07 ŞUBAT, CUMA, 2014

Uzak Diyarlardan Notlar

Güney ve Orta Amerika veya siyasi olarak adlandırıldığı şekilde Latin Amerika, uzun zaman yeteri kadar bilgi sahibi olunmamasının da etkisiyle Batı’nın daima esrarlı gibi gösterdiği bir coğrafya. Kolomb tarafından keşfedilmesinin ardından geçen 500 yılı aşkın zamana ve sömürge döneminde acı çektirilen yerli halkın büyük ölçüde benliğini kaybetmesine rağmen Latin Amerika, halen kendine özgü bir karaktere sahip olmayı başarıyor. Bu bağlamda hem üzerinde çok büyük etki sahibi olan Avrupa’dan, hem de Avrupa’nın sömürgeci geçmişinin izlerini taşıyan dünyanın başka bölgelerinden farklı ve bir bakıma gizemli kalmayı hak ediyor.

Uzak Diyarlardan Notlar

Bu ilginç karışımın coğrafyası, bugünlerde Paris’te bulunan ve genel olarak güncel sanat alanında kendisi için üretilmiş özgün sergilere yer veren Fondation Cartier’deki ‘America Latina 1960-2013’ sergisinde sanat izleyicisiyle buluşuyor. Sergi adından da anlaşılacağı üzere yaklaşık olarak son elli yılda bu coğrafyada üretilen işlerden bir seçkiye yer veriyor. Metin ve fotoğraf arasındaki ilişkiyi temel alan ve bu coğrafyadaki 11 ülkeden 72 sanatçının işlerine yer veren sergi, bir yandan da işleri kendi kıtaları dışında az bilinen sanatçıların dünyanın geri kalanında daha bilinir olmalarına aracı oluyor.
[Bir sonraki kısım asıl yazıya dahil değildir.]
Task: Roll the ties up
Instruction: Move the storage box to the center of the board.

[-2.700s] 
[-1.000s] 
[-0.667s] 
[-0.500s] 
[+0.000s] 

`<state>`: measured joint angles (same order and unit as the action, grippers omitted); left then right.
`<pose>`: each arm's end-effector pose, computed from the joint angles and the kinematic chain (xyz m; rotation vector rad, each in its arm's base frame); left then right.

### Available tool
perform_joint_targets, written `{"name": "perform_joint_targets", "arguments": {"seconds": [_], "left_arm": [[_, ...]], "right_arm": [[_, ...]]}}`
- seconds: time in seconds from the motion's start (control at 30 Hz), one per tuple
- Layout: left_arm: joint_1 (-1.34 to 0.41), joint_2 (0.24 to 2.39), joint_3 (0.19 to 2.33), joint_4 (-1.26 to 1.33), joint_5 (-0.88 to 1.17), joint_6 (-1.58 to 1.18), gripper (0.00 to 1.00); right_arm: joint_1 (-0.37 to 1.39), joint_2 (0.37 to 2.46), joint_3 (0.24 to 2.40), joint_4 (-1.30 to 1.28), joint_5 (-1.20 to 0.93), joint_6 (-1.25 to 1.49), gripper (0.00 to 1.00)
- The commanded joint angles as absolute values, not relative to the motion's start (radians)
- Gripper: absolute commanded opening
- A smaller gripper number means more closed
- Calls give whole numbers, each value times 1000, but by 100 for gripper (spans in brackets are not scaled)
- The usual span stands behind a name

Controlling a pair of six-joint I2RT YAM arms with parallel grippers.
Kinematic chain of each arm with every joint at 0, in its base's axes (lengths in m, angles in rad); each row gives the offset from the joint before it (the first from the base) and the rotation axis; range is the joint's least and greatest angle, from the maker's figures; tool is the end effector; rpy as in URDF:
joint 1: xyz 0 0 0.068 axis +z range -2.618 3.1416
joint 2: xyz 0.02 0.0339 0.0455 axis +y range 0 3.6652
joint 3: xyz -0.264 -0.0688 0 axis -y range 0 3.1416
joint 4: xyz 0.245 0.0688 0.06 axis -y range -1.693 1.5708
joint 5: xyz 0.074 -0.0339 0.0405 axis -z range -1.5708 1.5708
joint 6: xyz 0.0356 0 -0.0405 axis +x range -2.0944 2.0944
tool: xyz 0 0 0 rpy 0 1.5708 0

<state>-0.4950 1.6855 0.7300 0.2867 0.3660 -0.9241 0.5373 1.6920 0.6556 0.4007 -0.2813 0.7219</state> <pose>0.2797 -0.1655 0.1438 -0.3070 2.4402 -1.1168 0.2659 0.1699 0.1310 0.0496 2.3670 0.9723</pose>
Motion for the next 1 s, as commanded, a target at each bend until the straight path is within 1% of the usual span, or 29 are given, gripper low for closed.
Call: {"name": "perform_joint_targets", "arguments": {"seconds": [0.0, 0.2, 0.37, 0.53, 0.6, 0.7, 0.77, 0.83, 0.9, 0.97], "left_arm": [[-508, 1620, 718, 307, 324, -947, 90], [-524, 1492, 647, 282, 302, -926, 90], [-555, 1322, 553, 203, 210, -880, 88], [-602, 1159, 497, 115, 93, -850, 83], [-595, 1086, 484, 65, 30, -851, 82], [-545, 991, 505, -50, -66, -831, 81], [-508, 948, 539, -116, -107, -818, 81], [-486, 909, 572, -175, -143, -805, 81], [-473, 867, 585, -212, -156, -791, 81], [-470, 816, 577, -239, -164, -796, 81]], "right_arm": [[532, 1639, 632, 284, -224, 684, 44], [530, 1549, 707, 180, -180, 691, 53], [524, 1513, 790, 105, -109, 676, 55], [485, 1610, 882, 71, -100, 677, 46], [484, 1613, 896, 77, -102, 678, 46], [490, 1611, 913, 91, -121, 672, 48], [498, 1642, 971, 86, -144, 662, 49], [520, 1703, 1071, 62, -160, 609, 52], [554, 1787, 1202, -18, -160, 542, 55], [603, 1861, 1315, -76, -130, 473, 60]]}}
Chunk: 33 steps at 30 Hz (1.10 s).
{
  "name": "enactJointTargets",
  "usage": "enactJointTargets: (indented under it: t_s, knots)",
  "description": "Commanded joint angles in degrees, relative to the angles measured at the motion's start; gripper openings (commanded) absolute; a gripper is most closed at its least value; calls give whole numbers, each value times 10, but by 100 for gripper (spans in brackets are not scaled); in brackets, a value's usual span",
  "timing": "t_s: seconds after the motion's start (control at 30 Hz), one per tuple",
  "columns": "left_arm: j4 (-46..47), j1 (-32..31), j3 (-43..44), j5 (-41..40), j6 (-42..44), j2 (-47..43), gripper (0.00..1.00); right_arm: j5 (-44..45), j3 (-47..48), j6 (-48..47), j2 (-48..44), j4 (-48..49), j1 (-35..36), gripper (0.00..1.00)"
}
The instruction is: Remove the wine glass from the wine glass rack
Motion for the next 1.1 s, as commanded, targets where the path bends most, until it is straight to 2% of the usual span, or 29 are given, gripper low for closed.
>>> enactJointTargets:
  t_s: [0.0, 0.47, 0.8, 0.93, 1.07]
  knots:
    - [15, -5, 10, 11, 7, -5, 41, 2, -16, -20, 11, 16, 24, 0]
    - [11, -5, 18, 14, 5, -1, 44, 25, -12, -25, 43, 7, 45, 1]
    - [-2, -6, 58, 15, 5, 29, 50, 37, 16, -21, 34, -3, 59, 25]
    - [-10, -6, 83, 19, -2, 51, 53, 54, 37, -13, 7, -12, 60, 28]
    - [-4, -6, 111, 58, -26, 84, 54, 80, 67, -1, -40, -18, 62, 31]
Metin ve fotoğraf arasındaki ilginç ilişki, fotoğrafta algıyı değiştirici etkisiyle de çok değerli. Bu serginin öznesi olan Latin Amerika’da da metin-fotoğraf birlikteliği, hep var olagelmiş bir olgu. Dönemi itibarıyla bu serginin konusu olmayan ama Latin Amerika fotoğrafının belki de en önemli ismi Manuel Álvarez Bravo’nun (1902-2002) fotoğraflarında sık sık karşımıza çıkan metinler bu birlikteliğin iyi birer örneği. Tabii kıtanın kendine has kuvvetli edebiyatı da bu karşılıklı etkileşimi tetikleyen unsurlardan. Ellili yıllardan itibaren şiirlerinde görsel anlatılarda bulunan şairler ve Jorge Luis Borges, Pablo Neruda ve Octavio Paz gibi önemli edebiyatçıların eserleri, görsel sanatlar üretimi üzerinde önemli bir etkiye sahip.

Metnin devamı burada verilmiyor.